Functional safety is a critical concern for all automotive products, and the most complex and least understood part of it is safety from random faults (faults due to unpredictable natural phenomena rather than design bugs). ISO 26262, "Road vehicles — Functional safety" sets out the requirements for safe designs. In this article, we present a simple, easy step-by-step methodology to comprehend and achieve functional safety from random faults based on Questa® simulation and the fault-injection accelerator from Optima.
The computers are fleeing their cages. Until recently, people interacted with computers in a virtual world of screens and mice. That world had many security risks but relatively few safety risks, mostly electrocution or having a PC fall on your foot. But in the last few years a new wave of computers is invading the real world, and physically interacting with it. This trend is expected to explode in the near future, with self-driving cars and drones leading the rush. This raises totally new safety concerns for the teams designing the semiconductor parts used in these markets. In the good old days, a HW bug would cause a blue-screen and everyone would blame Microsoft®. Nowadays, a HW bug can trigger a criminal trial for involuntary manslaughter.
To prevent such problems, at least for the Automotive market, The International Standards Organization ISO published in 2011 the first version of ISO 262621, "Road vehicles — Functional safety". The second revision is being completed now and should be published in about a year. While focused on road vehicles, this standard can be easily adapted to related areas that do not yet have their own safety standard, such as drones, since it is in fact an adaptation of IEC 61508, the basic standard for Functional Safety of all Electrical/Electronic/Programmable Electronic Safety-related Systems.
This article discusses functional safety. The International Electrotechnical Commission IEC, who own the ultimate standard in this area, define safety as freedom from unacceptable risk of physical injury or of damage to the health of people, either directly, or indirectly as a result of damage to property or to the environment. Functional safety is the part of the overall safety that depends on a system or equipment operating correctly in response to its inputs. Functional safety is the detection of a potentially dangerous condition resulting in the activation of a protective or corrective device or mechanism to prevent hazardous events arising or providing mitigation to reduce the consequence of the hazardous event2.

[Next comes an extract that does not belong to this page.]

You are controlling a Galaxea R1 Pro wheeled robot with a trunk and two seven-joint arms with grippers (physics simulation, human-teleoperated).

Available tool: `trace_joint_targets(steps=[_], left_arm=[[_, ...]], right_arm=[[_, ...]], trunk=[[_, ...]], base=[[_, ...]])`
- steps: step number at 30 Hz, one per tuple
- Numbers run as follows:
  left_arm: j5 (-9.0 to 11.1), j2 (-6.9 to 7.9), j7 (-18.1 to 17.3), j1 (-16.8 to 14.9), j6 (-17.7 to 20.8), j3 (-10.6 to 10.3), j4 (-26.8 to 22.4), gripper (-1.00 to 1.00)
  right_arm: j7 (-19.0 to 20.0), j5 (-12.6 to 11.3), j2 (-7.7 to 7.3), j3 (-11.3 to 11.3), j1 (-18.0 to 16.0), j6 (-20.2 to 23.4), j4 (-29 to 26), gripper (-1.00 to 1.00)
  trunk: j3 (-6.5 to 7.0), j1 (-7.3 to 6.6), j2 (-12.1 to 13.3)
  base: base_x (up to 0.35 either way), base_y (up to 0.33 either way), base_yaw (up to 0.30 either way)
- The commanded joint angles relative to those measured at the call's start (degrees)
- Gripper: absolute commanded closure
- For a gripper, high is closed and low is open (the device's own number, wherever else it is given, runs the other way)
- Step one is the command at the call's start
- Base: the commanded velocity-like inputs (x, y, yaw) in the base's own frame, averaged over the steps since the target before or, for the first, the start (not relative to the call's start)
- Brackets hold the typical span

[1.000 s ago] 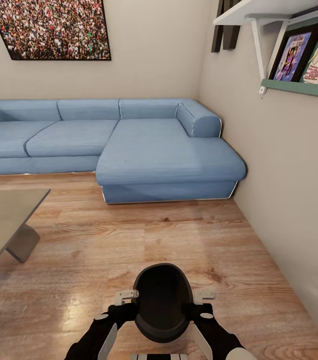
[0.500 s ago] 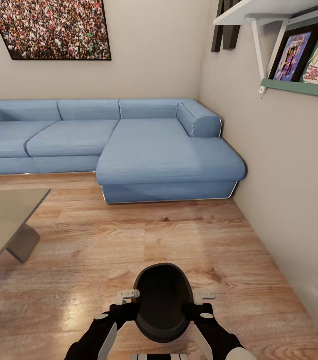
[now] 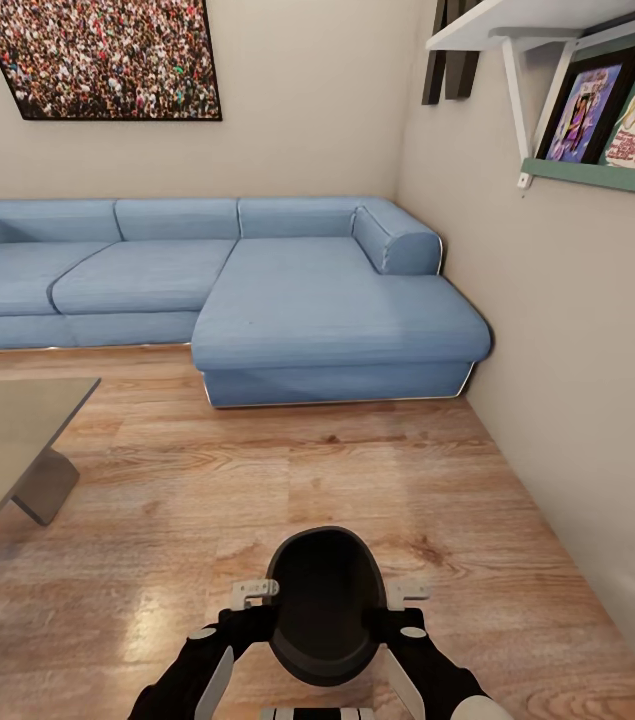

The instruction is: Place each of the two pumpkins and all three candles from the living room inside a cabinet in the living room (use any cabinet), then make sure every cabinet is closed, and position the cauldron so it is next to a table in the living room.

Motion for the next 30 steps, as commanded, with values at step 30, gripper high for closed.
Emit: trace_joint_targets(steps=[30], left_arm=[[0.4,-0.12,-0.6,0.0,0.4,0.2,-0.1,1.00]], right_arm=[[2.7,-1.2,0.00,0.9,0.1,0.3,0.3,1.00]], trunk=[[-0.06,0.00,0.0]], base=[[0.000,0.000,0.000]])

The following discussion is based on ISO 26262, and so targets people in the Automotive market. But it is general enough to be useful for anyone who worries about the functional safety of their semiconductor products.
THE TYPES OF SAFETY ISSUES
Safety issues fall into two main categories: systemic and random faults. Systemic faults are those that are repeatable, hence predictable. A more common name for them is design bugs. Random faults are unpredictable (except in the aggregate), and are due to the complex interaction between the product and its environment.
Safety from systemic faults, also known as bug prevention, detection and recovery, is a well-known discipline. Safety from random faults, on the other hand, is much less understood. This article will discuss how to achieve safety from random faults, and to do so with a reasonable cost.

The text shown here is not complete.